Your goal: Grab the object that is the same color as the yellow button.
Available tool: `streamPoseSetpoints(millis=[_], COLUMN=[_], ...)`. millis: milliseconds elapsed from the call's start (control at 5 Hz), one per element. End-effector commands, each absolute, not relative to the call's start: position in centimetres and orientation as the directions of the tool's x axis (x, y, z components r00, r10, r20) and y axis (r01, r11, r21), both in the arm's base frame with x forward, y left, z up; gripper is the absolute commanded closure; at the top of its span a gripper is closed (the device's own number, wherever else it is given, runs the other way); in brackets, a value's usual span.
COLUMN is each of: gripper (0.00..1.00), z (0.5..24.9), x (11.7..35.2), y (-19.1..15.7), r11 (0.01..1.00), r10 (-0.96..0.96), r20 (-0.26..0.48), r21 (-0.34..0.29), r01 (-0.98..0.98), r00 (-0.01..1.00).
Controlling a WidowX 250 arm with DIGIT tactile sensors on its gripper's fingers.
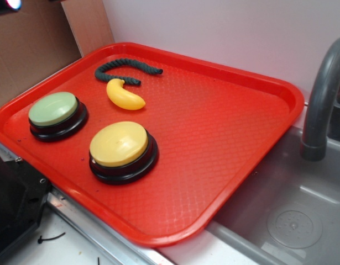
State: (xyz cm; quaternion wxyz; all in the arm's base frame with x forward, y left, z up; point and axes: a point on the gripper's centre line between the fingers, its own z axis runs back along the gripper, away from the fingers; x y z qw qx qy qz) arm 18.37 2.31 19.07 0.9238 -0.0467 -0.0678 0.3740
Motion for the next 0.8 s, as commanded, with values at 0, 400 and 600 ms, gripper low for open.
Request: streamPoseSetpoints(millis=[0,400,600], gripper=[0.0,0.0,0.0], z=[14.9,10.0,8.0], x=[21.6,24.0,24.5], y=[3.1,3.8,4.0], r11=[0.555,0.38,0.319], r10=[0.827,0.914,0.936], r20=[0.198,0.2,0.194], r21=[-0.143,-0.119,-0.102], r01=[-0.82,-0.917,-0.942], r00=[0.526,0.353,0.295])
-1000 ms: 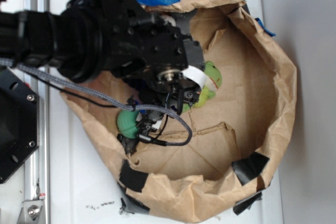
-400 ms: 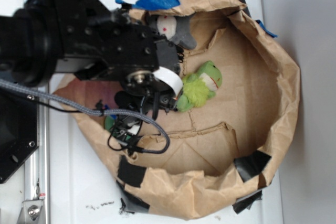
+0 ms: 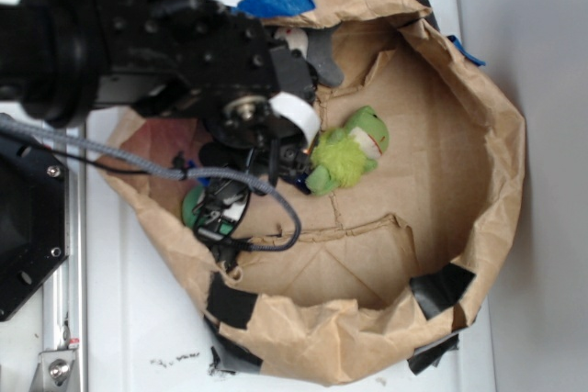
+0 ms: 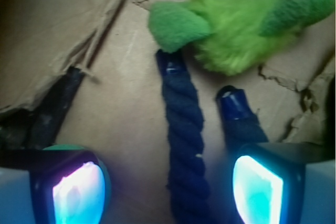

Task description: Grab the blue rope.

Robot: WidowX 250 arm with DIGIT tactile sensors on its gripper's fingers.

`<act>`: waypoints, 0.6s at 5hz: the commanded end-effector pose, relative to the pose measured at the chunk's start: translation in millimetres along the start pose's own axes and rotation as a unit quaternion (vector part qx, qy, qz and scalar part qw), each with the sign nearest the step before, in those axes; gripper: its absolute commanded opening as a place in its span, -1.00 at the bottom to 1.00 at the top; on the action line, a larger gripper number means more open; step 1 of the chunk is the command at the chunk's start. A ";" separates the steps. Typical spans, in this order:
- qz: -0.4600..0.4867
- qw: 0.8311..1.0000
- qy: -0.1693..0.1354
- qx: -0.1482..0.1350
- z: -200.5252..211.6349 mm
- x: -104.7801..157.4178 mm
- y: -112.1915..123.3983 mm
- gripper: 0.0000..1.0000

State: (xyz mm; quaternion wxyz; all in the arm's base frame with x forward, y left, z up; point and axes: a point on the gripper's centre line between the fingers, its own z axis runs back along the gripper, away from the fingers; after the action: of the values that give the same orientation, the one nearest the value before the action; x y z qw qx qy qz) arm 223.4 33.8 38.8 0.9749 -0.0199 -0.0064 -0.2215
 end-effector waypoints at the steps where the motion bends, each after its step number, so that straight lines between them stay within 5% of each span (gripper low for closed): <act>1: 0.000 1.000 0.004 0.010 -6.7 -1.5 7.0 1.00; 3: 0.011 0.999 0.040 0.000 -13.6 -11.5 -6.8 1.00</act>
State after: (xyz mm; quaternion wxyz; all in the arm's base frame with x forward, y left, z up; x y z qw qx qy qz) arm 216.8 34.5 25.6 0.9783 -0.0090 0.0236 -0.2055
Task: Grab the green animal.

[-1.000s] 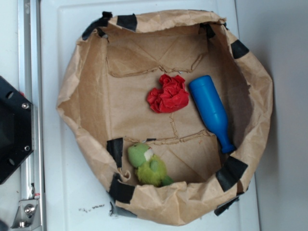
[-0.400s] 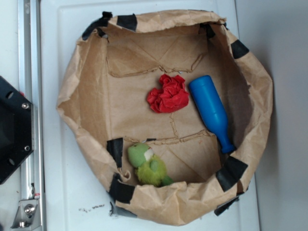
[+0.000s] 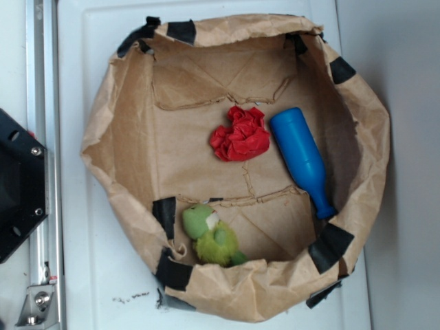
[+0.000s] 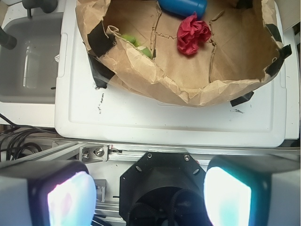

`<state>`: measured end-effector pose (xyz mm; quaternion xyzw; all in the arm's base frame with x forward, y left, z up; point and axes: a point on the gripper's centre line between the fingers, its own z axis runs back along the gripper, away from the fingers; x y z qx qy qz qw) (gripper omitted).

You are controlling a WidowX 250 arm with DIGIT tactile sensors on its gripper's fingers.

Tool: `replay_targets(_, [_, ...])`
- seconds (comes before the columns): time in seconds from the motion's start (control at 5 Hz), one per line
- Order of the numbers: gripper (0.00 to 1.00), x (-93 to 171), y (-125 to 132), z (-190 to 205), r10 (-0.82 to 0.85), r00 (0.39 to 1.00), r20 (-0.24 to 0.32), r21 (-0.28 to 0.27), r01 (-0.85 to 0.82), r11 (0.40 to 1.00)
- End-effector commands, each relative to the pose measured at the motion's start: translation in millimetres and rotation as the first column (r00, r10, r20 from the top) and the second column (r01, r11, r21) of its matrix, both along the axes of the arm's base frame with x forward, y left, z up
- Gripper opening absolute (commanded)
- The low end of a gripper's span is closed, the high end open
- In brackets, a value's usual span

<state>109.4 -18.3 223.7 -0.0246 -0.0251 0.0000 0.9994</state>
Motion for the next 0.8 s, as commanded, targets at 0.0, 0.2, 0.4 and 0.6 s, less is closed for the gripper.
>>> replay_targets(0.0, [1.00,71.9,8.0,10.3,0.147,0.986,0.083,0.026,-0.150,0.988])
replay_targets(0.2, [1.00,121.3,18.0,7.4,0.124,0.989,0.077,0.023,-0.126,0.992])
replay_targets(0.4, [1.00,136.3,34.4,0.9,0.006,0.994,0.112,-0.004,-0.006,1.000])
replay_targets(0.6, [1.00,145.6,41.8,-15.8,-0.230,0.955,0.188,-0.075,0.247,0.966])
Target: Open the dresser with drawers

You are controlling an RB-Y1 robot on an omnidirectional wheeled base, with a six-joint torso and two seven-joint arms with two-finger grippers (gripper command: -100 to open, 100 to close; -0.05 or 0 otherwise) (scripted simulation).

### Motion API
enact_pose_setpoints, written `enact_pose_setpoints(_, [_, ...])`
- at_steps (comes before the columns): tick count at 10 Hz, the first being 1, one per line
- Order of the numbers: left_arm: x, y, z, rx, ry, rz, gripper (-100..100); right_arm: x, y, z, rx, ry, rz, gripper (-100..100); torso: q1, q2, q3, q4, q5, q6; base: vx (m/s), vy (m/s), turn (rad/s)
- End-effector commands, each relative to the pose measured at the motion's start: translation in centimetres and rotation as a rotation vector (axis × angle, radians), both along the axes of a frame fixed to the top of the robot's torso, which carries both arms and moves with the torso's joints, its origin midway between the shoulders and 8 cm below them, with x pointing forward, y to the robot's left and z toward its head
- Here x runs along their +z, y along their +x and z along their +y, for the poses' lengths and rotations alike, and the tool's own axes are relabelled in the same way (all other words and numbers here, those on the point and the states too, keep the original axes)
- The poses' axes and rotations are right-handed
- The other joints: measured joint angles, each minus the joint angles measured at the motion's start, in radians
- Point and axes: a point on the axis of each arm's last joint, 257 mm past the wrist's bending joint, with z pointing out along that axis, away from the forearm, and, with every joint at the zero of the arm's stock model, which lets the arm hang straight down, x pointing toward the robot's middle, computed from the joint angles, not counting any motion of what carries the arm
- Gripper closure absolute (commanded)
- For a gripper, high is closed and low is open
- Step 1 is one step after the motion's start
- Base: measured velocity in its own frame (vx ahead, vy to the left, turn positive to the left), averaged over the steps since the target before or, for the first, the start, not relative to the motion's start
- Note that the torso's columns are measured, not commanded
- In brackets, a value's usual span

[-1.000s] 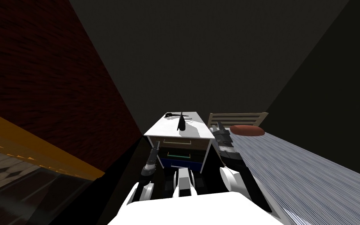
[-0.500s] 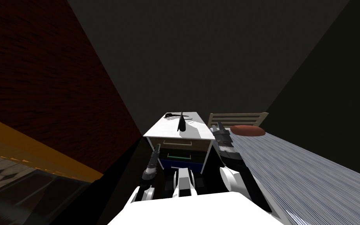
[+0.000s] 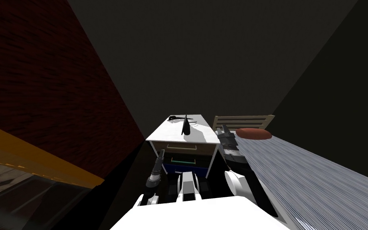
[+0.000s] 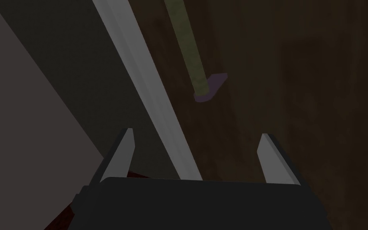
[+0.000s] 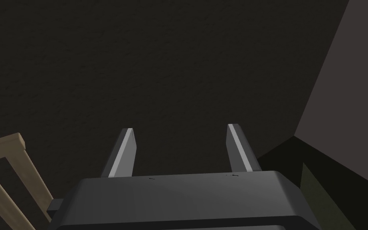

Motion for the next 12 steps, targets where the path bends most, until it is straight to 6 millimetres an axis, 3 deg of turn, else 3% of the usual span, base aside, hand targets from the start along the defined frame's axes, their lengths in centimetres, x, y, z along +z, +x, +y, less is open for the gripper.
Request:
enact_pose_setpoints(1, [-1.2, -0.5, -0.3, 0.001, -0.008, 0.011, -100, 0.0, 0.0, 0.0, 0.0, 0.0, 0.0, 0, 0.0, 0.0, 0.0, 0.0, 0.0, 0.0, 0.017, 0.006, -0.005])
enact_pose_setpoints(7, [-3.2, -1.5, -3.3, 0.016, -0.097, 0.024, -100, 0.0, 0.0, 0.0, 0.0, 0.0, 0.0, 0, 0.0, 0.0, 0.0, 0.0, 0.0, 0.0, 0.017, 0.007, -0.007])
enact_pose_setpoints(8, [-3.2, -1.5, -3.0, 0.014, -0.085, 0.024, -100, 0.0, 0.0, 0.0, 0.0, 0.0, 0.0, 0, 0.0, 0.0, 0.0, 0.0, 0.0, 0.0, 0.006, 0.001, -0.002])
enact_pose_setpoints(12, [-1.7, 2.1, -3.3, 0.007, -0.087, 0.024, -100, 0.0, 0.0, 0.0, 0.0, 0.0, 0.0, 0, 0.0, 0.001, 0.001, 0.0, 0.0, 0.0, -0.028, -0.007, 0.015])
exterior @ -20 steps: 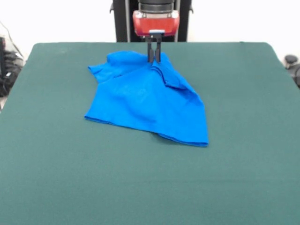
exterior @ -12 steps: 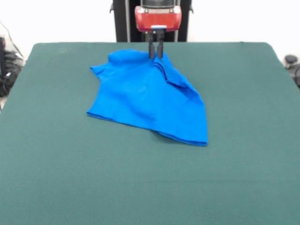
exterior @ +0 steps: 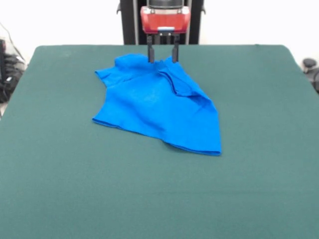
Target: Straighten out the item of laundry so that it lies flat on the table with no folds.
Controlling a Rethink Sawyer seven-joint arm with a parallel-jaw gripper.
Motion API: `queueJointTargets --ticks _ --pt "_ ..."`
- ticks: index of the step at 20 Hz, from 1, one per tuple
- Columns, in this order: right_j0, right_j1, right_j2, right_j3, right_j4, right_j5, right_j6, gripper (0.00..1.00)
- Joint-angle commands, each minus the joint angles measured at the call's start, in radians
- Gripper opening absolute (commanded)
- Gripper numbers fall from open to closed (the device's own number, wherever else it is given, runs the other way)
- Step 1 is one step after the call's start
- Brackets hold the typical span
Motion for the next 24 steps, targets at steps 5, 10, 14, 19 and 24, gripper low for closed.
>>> queueJointTargets --ticks 5,10,14,19,24 --pt "0.038 0.051 0.09 0.014 0.055 -0.033 0.198 1.0" --pt "0.069 0.061 0.068 -0.028 0.077 -0.008 0.193 1.0" --pt "0.091 0.061 0.057 -0.056 0.098 0.023 0.184 1.0" --pt "0.089 0.057 0.059 -0.064 0.108 0.04 0.168 1.0" --pt "0.086 0.072 0.059 -0.08 0.107 0.033 0.157 1.0"
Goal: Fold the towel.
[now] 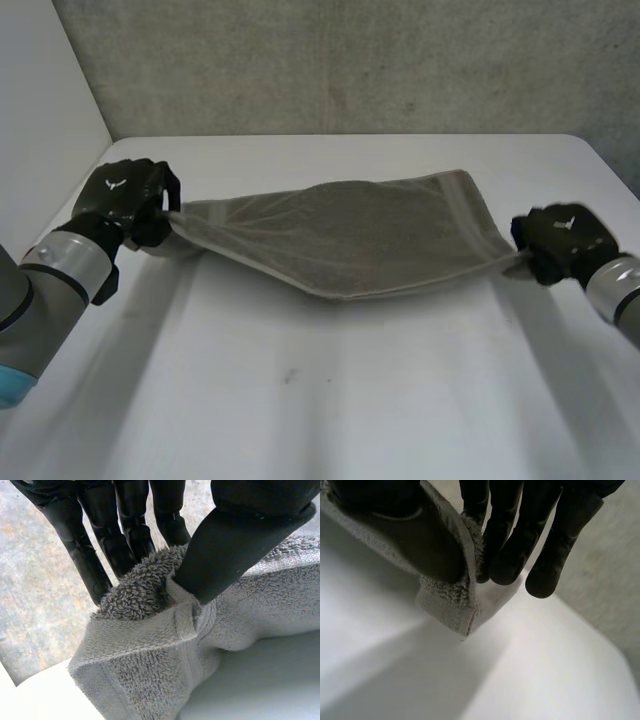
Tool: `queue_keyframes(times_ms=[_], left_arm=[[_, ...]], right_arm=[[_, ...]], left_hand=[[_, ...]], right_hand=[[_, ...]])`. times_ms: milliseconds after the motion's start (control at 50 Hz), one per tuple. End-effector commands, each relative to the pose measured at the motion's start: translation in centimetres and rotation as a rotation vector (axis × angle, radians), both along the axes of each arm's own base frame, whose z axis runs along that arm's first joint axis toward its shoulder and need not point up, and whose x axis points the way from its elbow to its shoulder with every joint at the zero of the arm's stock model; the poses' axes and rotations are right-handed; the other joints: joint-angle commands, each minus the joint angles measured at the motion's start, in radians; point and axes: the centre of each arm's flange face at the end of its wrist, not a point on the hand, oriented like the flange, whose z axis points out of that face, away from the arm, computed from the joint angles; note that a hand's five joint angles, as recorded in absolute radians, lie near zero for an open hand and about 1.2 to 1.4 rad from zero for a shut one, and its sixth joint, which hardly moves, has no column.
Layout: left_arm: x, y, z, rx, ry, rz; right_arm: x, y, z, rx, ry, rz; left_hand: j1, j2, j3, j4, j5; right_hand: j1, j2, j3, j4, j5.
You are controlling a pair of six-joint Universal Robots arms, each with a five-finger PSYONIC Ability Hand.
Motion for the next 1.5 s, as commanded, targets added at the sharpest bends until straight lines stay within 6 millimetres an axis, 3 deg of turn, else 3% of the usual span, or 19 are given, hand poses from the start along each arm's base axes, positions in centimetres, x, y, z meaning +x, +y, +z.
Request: queue_keyframes(times_ms=[20, 140, 300, 420, 460, 500, 520, 560, 620, 720, 780, 880, 940, 1040, 1100, 1140, 1200, 1340, 1500], left_arm=[[0.1, 1.8, -0.9, 0.082, -0.024, -0.009], [0.7, 4.5, -1.3, 0.196, -0.055, -0.011], [1.8, 10.9, -2.1, 0.305, -0.345, -0.093], [2.3, 11.9, -1.3, 0.258, -0.392, -0.096], [2.2, 11.8, -1.1, 0.252, -0.388, -0.099], [2.0, 11.5, -0.8, 0.235, -0.376, -0.119], [2.0, 11.5, -0.8, 0.235, -0.376, -0.119], [1.5, 10.9, -0.7, 0.210, -0.356, -0.146], [1.2, 10.3, -1.1, 0.216, -0.344, -0.162], [0.3, 7.1, -2.3, 0.204, -0.312, -0.163], [0.1, 6.1, -2.6, 0.205, -0.313, -0.165], [-1.0, 2.0, -4.1, 0.219, -0.314, -0.172], [-1.3, 1.0, -4.4, 0.217, -0.313, -0.176], [-3.3, -3.1, -5.6, 0.180, -0.305, -0.183], [-3.5, -4.3, -6.0, 0.169, -0.308, -0.161], [-3.7, -6.5, -7.0, 0.161, -0.321, -0.109], [-4.1, -8.2, -7.8, 0.145, -0.327, -0.079], [-4.3, -9.6, -8.4, 0.135, -0.335, -0.045], [-4.3, -9.4, -8.7, 0.149, -0.338, -0.047]], right_arm=[[-1.5, 0.4, 8.0, -0.225, 0.037, 0.005], [-2.7, 2.3, 10.2, -0.234, 0.140, 0.012], [-3.4, 7.9, 11.5, -0.088, 0.447, 0.097], [-3.8, 9.2, 10.9, -0.008, 0.567, 0.166], [-3.9, 9.0, 10.5, 0.000, 0.572, 0.172], [-4.0, 7.6, 8.4, 0.064, 0.546, 0.197], [-4.0, 7.6, 8.3, 0.064, 0.546, 0.197], [-4.4, 6.1, 6.2, 0.121, 0.528, 0.196], [-4.5, 5.6, 5.3, 0.143, 0.516, 0.196], [-4.4, 3.6, 2.4, 0.190, 0.476, 0.188], [-4.0, 3.1, 2.0, 0.176, 0.475, 0.188], [-3.1, 0.5, 0.9, 0.113, 0.451, 0.139], [-2.7, -0.3, 0.6, 0.092, 0.438, 0.131], [-0.6, -3.8, -0.5, 0.004, 0.384, 0.114], [0.2, -5.6, -1.5, -0.021, 0.381, 0.089], [0.6, -6.4, -2.0, -0.030, 0.388, 0.078], [1.2, -7.6, -3.0, -0.034, 0.408, 0.064], [1.9, -9.3, -3.7, -0.061, 0.411, 0.050], [2.3, -10.0, -4.8, -0.056, 0.419, 0.055]], left_hand=[[0.220, 0.179, 0.180, 0.178, 0.203], [0.220, 0.179, 0.180, 0.178, 0.203], [0.220, 0.179, 0.180, 0.178, 0.203], [0.220, 0.179, 0.180, 0.178, 0.203], [0.220, 0.179, 0.180, 0.178, 0.203], [0.220, 0.179, 0.180, 0.178, 0.203], [0.220, 0.179, 0.180, 0.178, 0.203], [0.220, 0.179, 0.180, 0.178, 0.203], [0.220, 0.179, 0.180, 0.178, 0.203], [0.220, 0.179, 0.180, 0.178, 0.203], [0.220, 0.179, 0.180, 0.178, 0.203], [0.220, 0.179, 0.180, 0.178, 0.203], [0.220, 0.179, 0.180, 0.178, 0.203], [0.220, 0.179, 0.180, 0.178, 0.203], [0.220, 0.179, 0.180, 0.178, 0.203], [0.220, 0.179, 0.180, 0.178, 0.203], [0.220, 0.179, 0.180, 0.178, 0.203], [0.220, 0.179, 0.180, 0.178, 0.203], [0.220, 0.179, 0.180, 0.178, 0.203]], right_hand=[[0.079, 0.063, 0.047, 0.053, 0.057], [0.079, 0.063, 0.047, 0.053, 0.057], [0.079, 0.063, 0.047, 0.053, 0.057], [0.079, 0.063, 0.047, 0.053, 0.057], [0.079, 0.063, 0.047, 0.053, 0.057], [0.079, 0.063, 0.047, 0.053, 0.057], [0.079, 0.063, 0.047, 0.053, 0.057], [0.079, 0.063, 0.047, 0.053, 0.057], [0.079, 0.063, 0.047, 0.053, 0.057], [0.079, 0.063, 0.047, 0.053, 0.057], [0.079, 0.063, 0.047, 0.053, 0.057], [0.079, 0.063, 0.047, 0.053, 0.057], [0.079, 0.063, 0.047, 0.053, 0.057], [0.079, 0.063, 0.047, 0.053, 0.057], [0.079, 0.063, 0.047, 0.053, 0.057], [0.079, 0.063, 0.047, 0.053, 0.057], [0.079, 0.063, 0.047, 0.053, 0.057], [0.079, 0.063, 0.047, 0.053, 0.057], [0.079, 0.063, 0.047, 0.053, 0.057]])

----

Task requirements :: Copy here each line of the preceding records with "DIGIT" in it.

Answer below ::
Controlling a WidowX 250 arm with DIGIT tactile sensors on its gripper's fingers.
Robot: WidowX 250 arm with DIGIT tactile sensors on its gripper's fingers.
You are controlling a WidowX 250 arm with DIGIT tactile sensors on its gripper's fingers.

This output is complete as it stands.